Directions for this task –
Count the lines containing "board" in the entries underneath, and state that count without anything else.

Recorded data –
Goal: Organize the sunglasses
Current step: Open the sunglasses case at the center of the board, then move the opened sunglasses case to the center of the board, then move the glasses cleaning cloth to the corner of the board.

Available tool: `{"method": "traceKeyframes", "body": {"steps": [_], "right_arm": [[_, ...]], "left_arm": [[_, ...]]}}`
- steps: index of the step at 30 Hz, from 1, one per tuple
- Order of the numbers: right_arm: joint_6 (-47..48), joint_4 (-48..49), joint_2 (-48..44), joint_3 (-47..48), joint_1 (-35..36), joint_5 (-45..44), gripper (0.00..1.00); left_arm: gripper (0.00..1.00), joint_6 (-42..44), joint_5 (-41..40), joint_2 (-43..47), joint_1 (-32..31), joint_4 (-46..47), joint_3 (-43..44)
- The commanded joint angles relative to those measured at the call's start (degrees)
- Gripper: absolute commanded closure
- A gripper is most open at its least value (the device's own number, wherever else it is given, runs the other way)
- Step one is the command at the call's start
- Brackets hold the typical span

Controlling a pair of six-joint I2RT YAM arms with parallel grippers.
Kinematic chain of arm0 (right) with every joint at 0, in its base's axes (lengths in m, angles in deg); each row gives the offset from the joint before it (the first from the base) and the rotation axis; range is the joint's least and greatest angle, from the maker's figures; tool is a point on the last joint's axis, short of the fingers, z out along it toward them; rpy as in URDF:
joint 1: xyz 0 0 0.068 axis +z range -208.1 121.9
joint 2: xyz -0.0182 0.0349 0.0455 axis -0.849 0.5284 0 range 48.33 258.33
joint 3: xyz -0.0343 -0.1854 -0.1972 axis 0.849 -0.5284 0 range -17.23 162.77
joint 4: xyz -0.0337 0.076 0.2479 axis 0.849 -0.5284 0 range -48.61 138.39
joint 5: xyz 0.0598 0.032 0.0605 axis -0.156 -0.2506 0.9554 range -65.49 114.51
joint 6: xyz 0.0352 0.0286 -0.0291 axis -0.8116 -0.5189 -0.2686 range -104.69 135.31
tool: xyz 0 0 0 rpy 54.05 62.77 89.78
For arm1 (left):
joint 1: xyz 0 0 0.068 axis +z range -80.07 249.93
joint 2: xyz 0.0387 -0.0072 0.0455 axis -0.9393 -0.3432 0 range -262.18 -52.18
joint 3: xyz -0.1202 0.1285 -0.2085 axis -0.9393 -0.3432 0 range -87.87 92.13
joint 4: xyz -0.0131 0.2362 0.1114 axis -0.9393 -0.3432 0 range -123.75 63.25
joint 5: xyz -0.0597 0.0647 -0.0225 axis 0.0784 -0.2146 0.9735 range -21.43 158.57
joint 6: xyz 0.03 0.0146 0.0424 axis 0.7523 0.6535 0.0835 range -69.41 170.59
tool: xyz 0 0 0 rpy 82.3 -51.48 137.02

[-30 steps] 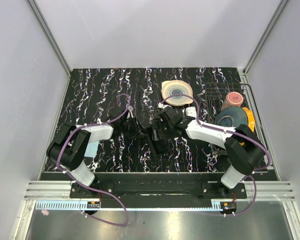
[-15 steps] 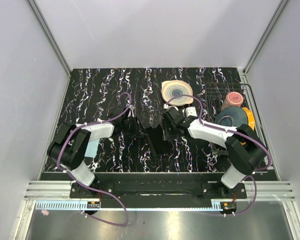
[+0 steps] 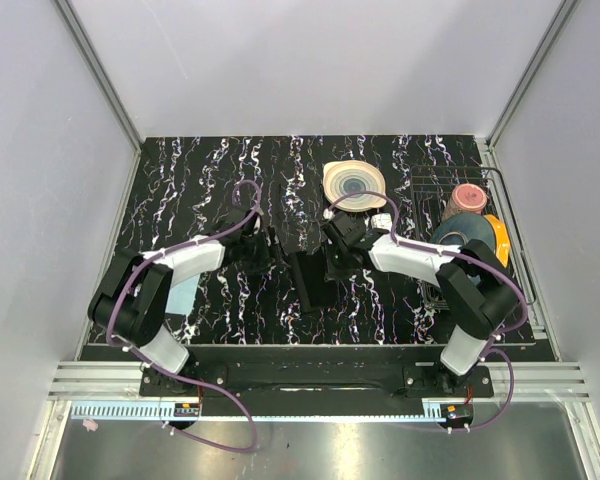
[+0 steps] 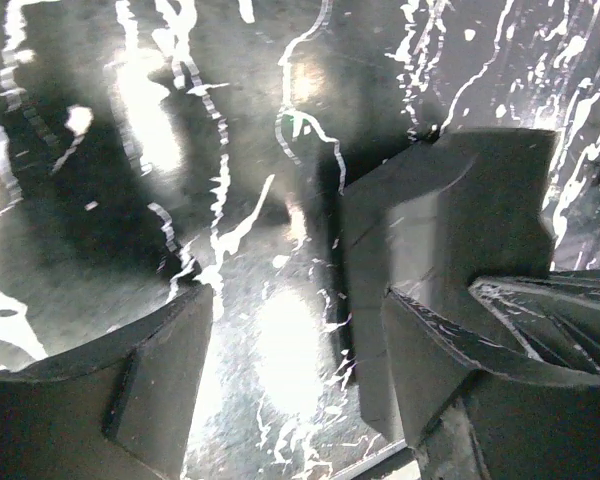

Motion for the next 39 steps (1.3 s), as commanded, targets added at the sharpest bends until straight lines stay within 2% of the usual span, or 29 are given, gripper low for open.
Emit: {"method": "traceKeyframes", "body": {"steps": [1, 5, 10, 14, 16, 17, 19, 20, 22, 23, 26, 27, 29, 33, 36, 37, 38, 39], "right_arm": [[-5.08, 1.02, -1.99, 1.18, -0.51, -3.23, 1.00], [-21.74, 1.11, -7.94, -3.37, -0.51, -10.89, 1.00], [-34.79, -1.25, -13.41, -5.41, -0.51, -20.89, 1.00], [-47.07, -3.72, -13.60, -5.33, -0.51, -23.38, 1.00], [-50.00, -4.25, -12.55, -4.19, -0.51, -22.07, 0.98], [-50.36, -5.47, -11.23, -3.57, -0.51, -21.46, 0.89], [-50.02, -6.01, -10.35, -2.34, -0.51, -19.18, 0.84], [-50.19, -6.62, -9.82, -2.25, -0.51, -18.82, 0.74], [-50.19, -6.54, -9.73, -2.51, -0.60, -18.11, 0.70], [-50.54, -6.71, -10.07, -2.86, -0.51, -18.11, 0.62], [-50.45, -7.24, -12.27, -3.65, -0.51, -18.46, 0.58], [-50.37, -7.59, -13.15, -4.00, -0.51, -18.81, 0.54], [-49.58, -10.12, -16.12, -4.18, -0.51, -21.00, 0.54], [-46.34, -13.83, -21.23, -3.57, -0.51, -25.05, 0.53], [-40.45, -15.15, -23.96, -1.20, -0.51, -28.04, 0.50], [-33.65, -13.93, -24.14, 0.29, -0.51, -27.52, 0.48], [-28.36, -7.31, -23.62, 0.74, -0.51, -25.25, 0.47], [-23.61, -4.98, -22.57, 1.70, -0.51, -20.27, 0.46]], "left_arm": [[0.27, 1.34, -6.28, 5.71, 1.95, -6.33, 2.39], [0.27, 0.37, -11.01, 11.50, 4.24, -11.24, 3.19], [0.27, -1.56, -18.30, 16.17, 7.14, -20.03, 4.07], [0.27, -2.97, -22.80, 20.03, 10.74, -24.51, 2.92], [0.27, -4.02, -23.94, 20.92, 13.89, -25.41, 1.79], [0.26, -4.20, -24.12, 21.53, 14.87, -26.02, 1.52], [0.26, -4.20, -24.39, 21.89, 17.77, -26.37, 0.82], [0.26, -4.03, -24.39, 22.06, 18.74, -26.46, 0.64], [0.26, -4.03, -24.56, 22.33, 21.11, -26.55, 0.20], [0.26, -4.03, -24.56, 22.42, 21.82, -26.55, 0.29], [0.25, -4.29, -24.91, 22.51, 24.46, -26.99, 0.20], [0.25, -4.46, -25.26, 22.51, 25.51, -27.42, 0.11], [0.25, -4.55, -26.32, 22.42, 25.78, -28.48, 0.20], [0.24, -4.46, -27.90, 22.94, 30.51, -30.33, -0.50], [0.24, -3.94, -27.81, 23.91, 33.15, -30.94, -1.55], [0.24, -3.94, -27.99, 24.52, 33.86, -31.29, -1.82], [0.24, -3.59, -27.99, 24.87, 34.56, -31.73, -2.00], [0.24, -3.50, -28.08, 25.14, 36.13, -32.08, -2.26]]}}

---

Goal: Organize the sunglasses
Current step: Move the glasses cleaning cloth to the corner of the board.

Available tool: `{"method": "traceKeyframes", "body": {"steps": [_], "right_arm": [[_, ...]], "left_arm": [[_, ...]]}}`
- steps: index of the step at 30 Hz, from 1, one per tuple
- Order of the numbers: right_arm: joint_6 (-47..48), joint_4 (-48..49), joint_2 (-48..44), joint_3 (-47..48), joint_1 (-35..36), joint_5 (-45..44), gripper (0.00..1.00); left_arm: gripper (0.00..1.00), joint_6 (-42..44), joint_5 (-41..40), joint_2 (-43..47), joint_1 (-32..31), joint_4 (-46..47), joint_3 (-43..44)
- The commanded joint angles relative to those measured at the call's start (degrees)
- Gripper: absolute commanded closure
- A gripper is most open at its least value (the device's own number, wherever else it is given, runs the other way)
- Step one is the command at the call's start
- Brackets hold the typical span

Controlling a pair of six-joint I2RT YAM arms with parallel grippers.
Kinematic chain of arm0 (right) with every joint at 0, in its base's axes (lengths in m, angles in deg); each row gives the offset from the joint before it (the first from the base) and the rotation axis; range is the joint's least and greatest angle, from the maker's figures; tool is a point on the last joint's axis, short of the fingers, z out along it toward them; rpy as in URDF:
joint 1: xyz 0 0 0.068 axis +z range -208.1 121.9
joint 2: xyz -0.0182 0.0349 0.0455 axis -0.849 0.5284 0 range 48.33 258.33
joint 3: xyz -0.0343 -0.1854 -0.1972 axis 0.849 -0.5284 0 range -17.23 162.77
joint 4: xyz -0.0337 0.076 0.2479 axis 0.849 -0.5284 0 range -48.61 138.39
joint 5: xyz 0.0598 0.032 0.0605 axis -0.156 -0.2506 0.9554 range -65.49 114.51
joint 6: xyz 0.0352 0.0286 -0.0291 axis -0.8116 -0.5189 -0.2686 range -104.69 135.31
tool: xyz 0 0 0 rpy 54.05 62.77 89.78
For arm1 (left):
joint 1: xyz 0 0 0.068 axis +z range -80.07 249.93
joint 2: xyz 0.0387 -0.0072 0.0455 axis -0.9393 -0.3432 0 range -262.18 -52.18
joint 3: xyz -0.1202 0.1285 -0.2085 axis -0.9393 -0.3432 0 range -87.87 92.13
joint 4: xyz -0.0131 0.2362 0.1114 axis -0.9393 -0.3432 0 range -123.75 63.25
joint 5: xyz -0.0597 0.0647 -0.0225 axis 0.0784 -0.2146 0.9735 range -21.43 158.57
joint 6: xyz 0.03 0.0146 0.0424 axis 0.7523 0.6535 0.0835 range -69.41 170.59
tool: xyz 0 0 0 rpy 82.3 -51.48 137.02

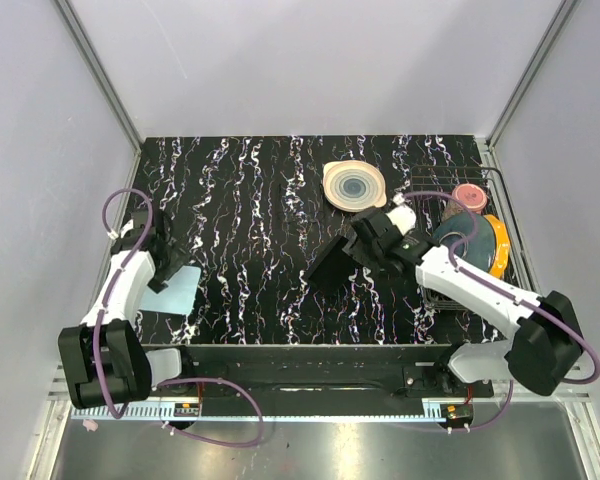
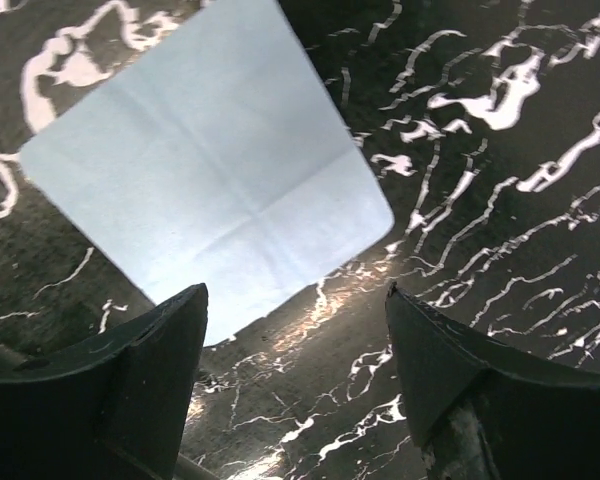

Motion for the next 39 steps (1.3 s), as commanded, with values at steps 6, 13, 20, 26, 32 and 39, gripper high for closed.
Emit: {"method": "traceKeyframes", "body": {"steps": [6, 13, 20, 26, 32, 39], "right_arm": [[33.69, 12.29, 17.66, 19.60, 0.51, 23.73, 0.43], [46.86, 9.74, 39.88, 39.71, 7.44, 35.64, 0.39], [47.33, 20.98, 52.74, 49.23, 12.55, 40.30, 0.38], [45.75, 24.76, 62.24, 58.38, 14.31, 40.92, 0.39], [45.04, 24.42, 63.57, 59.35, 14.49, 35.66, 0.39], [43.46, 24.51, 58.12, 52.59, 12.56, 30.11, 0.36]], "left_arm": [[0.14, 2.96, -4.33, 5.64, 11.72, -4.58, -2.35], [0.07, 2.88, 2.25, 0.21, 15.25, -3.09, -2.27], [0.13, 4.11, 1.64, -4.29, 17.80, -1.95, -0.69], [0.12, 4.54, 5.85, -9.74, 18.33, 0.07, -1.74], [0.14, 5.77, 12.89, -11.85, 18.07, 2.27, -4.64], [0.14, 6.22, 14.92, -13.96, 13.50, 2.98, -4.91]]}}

Solution to this exercise –
2